"Pasolini. Why?" at the Galleria Toledo, a theater that questions the present.
All Toledo Gallery of Naples, a stable theatre of innovation, goes on stage "Pasolini. Why? What's new?", the new work of the Chille de la balanza, a historic company of Italian experimental theatre. It is neither a celebratory operation nor a reassuring tribute: the show chooses a harsher and more necessary path, bringing back Pier Paolo Pasolini within the present as a still alive, uncomfortable voice, capable of disturbing.
From cultural genocide to genocide
The subtitle of the show – From cultural genocide to genocide – clearly defines the scope of his work. Pasolini's thinking on the destruction of cultures, on homogenization, and on the violence of power is pushed to the most painful current events. Pasolini becomes a lens through which to interpret today's world, its wars, its collective responsibilities, its repressions.
The scene opens with a powerful image: white bundles laid on stage like bodies in a mass grave. It's a theater that doesn't explain or guide the spectator, but rather exposes him to a raw, immediate vision.
A dramaturgy in fragments
La dramaturgy by Claudio Ascoli and Sissi Abbondanza It proceeds through fragments, poetic flashes, period materials, and original writings. Pasolini is not narrated in a linear fashion: he emerges through evocation, through contradictions and unresolved tensions. The text rejects biographical narration and constructs a true Pasolinian tension field, made of fractures, silences and dissonances.
A contemporary Pasolini
The stage space is reduced to the essentials: a few chairs, a lamp, a table that recalls an interrogation. lights by Sandro Pulizzotto They work by subtraction, alternating shadows and sudden flashes of light that convey a sense of abandonment and solitude. The costumes don't reconstruct a specific era: Pasolini isn't confined to the 1960s or 1970s, but acts as a figure of the present.
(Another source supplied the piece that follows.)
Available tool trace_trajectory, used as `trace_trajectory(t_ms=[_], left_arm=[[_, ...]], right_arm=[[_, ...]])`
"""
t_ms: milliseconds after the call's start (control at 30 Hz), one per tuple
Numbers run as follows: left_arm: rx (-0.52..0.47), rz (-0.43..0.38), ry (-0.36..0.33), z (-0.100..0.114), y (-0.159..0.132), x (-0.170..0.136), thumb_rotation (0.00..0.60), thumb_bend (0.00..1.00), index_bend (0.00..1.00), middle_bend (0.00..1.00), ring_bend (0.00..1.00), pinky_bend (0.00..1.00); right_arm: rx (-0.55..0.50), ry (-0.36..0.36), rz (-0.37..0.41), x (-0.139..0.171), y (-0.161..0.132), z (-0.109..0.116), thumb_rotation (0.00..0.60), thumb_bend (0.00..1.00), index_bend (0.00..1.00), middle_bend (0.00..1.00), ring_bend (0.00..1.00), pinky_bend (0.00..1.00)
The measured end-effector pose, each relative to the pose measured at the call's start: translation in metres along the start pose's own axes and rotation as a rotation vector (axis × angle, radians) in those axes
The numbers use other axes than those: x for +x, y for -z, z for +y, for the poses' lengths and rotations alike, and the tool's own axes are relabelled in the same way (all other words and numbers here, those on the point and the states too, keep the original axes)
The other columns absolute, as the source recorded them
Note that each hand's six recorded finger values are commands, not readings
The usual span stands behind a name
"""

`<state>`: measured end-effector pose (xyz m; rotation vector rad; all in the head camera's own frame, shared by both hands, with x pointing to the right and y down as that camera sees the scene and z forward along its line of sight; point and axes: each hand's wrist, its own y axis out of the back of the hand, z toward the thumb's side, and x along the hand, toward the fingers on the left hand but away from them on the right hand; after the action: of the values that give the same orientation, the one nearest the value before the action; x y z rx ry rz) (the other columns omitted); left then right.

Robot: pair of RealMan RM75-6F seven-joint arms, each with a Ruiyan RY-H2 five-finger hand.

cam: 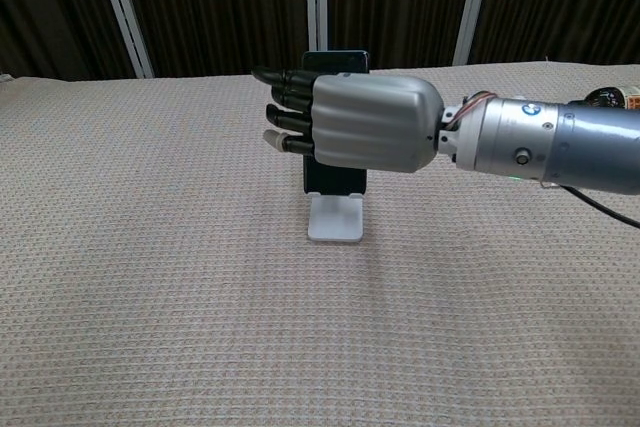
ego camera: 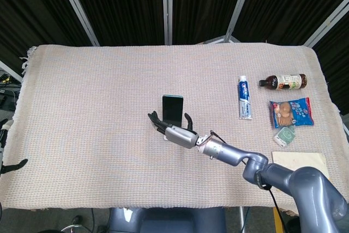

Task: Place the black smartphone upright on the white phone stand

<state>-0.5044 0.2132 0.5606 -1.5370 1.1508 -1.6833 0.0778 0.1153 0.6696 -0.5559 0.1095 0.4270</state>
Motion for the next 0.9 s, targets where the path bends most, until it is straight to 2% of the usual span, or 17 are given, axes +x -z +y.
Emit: trace_trajectory(t_ms=[167, 300, 567, 633, 733, 900], left_arm=[[-0.011, -0.015, -0.006, 0.002, -0.002, -0.002, 0.600, 0.00, 0.00, 0.00, 0.00, 0.00], [-0.016, -0.033, -0.021, 0.006, -0.005, -0.004, 0.600, 0.00, 0.00, 0.00, 0.00, 0.00], [-0.024, -0.087, -0.064, 0.010, -0.011, -0.011, 0.600, 0.00, 0.00, 0.00, 0.00, 0.00], [-0.029, -0.094, -0.074, 0.012, -0.012, -0.014, 0.600, 0.00, 0.00, 0.00, 0.00, 0.00], [-0.034, -0.104, -0.088, 0.015, -0.012, -0.017, 0.600, 0.00, 0.00, 0.00, 0.00, 0.00], [-0.031, -0.125, -0.121, 0.019, -0.014, -0.018, 0.600, 0.00, 0.00, 0.00, 0.00, 0.00]], right_arm=[[-0.073, -0.016, -0.109, 0.026, 0.028, -0.001, 0.600, 0.09, 0.11, 0.14, 0.14, 0.00], [-0.206, -0.067, -0.231, 0.065, 0.051, -0.007, 0.600, 0.09, 0.08, 0.11, 0.14, 0.00], [-0.692, -0.311, -0.520, 0.166, 0.069, -0.011, 0.600, 0.00, 0.00, 0.00, 0.00, 0.00], [-0.840, -0.376, -0.605, 0.194, 0.068, -0.011, 0.600, 0.00, 0.00, 0.00, 0.00, 0.00], [-1.001, -0.447, -0.690, 0.223, 0.064, -0.009, 0.600, 0.00, 0.00, 0.00, 0.00, 0.00], [-1.224, -0.550, -0.815, 0.265, 0.054, -0.005, 0.600, 0.00, 0.00, 0.00, 0.00, 0.00]])
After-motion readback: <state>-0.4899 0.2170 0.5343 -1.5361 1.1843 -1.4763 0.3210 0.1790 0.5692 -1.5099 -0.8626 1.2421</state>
The choice to use is particularly significant monologue-letters projected into the present, even through artificial intelligence: texts that speak to the young people of the planet, to the powerful of the Earth, up to the direct reference to Gaza, one of the hardest and most destabilizing passages of the show.
The interpreters and the sound of the scene
On stage, Claudio Ascoli, Sissi Abbondanza and Rosario Terrone They create a rigorous and sharp presence, capable of conveying a torn and contradictory Pasolini. Alongside them, Martina Capaccioli and Matteo Nigi they bring a youthful fragility that makes the monologues even more exposed and alive.
Le original music by Alessio Rinaldi and the sound work of Francesco Lascialfari they create an emotional score made of voids, pulsations and sudden tears, which accompanies the word without ever taming it.
An ending that closes the circle
The final moment is entrusted to the figure of the Mother of Gaza, clutching a small white bundle and uttering the "why?" that gives the show its title. When the veil falls, the mother is revealed to also be Pasolini's mother, who appeared in the first scene. Pasolini and genocide, past and present, overlap in a single image.
The stage remains wounded, bare, as it has been throughout the performance. No catharsis, no resolution: just a question that continues to resonate.
A necessary theatre
“Pasolini. Why?” is a dry and uncomplacent show, which chooses to to hurt and rememberA theater that seeks responsibility rather than consensus, that doesn't reassure but forces reflection. In a lost present, Pasolini is evoked not out of nostalgia, but out of urgency: as a voice that continues to question our time.